## Assignment
If a line in the listing contains "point", copy it out whole.

## Dataset excerpt
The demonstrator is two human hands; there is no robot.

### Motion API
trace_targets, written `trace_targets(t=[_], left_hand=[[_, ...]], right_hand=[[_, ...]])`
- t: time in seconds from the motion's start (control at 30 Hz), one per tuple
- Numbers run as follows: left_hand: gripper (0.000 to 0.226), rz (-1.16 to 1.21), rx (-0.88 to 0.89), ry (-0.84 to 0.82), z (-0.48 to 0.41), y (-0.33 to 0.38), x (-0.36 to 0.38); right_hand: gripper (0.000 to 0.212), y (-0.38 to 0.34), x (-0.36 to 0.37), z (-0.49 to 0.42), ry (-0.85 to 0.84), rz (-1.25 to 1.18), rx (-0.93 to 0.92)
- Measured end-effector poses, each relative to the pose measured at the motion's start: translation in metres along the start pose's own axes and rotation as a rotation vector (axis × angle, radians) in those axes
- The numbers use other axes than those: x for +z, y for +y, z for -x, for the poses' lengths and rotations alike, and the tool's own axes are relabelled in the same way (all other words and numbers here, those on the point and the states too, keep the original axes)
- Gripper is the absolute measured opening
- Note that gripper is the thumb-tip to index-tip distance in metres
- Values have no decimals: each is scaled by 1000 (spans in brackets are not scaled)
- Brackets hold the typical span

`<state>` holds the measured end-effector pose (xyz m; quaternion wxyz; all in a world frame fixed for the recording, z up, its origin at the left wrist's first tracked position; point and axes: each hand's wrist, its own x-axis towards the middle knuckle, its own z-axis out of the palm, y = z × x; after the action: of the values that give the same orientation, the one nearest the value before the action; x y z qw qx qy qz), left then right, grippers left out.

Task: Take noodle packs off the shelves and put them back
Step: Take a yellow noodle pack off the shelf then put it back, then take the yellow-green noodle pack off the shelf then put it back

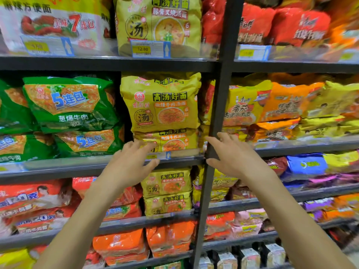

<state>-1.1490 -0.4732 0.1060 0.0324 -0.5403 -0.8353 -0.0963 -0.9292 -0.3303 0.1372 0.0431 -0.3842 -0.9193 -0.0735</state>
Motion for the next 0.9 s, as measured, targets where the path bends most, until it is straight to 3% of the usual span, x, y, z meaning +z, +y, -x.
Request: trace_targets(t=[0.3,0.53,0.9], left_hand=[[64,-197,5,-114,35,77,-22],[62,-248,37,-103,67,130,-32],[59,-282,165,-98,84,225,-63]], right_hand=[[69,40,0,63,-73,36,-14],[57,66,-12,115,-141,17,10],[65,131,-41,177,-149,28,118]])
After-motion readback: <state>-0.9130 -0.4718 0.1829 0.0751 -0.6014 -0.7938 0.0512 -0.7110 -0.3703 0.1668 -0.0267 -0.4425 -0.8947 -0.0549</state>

## Answer space
- The numbers use other axes than those: x for +z, y for +y, z for -x, for the poses' lengths and rotations alike, and the tool's own axes are relabelled in the same way (all other words and numbers here, those on the point and the states too, keep the original axes)
`<state>` holds the measured end-effector pose (xyz m; quaternion wxyz; all in a world frame fixed for the recording, z up, its origin at the left wrist's first tracked position; point and axes: each hand's wrist, its own x-axis towards the middle knuckle, its own z-axis out of the palm, y = z × x; after the action: of the values that give the same orientation, the one nearest the value before the action; x y z qw qx qy qz), left then right, grippers left out.

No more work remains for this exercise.